Sounds like you are all set! I would go for it!


----------



## bluegrass (Aug 30, 2006)

mathesonequip said:


> it is not just the sawer. i have seen a couple of mills that were so poor a setup and worn out that they would not cut straight. it was simple to cure, i walked away.


You are correct.. A worn out mill will not cut true.

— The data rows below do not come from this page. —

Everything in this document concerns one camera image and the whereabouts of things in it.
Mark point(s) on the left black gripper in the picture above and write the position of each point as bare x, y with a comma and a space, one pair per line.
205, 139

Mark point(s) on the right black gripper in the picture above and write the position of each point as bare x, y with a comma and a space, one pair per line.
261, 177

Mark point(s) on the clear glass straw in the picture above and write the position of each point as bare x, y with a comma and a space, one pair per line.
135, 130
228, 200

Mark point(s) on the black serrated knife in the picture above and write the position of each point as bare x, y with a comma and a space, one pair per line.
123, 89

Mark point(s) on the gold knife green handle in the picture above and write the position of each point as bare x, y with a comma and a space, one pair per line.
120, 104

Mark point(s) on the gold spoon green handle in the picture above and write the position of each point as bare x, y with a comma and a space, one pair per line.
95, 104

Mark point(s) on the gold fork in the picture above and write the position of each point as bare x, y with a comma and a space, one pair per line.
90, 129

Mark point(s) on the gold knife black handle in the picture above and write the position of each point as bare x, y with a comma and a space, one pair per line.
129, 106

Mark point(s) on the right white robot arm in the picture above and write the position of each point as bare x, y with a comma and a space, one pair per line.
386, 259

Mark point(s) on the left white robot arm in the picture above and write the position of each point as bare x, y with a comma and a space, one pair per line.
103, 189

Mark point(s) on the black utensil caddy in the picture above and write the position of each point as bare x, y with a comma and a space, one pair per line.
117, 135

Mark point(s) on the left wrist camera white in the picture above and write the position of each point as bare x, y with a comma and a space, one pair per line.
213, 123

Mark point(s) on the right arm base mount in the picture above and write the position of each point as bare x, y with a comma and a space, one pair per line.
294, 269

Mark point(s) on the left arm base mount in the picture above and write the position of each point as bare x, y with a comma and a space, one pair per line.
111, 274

Other issues include poorly sharpened and set bands
Dull bands
de-tempered bands.
Sawyer in a hurry. 
Dirty logs.
Foreign objects in logs.
Log movement due to not sawing to grain or off centered pith. 
I am sure other factors can contribute as well, but a good sawyer knows how to fix most of them and culled boards should be few and far between... I always turned them into stickers.


----------



## psfred (Jul 16, 2011)

Depending on what you are cutting, uniform rough sawn lumber is pretty much a pipe dream. You may get uniform thickness in plantation grown, properly thinned hardwoods, but naturally grown trees are NEVER uniform, and the wood quite often moves while being sawn. Ever watched a 12" flitch bow while you cut boards off it? I have, many times. 

Not only that, only perfectly quarter sawn lumber every shrinks uniformly while drying, and even then will sometimes go wonky. 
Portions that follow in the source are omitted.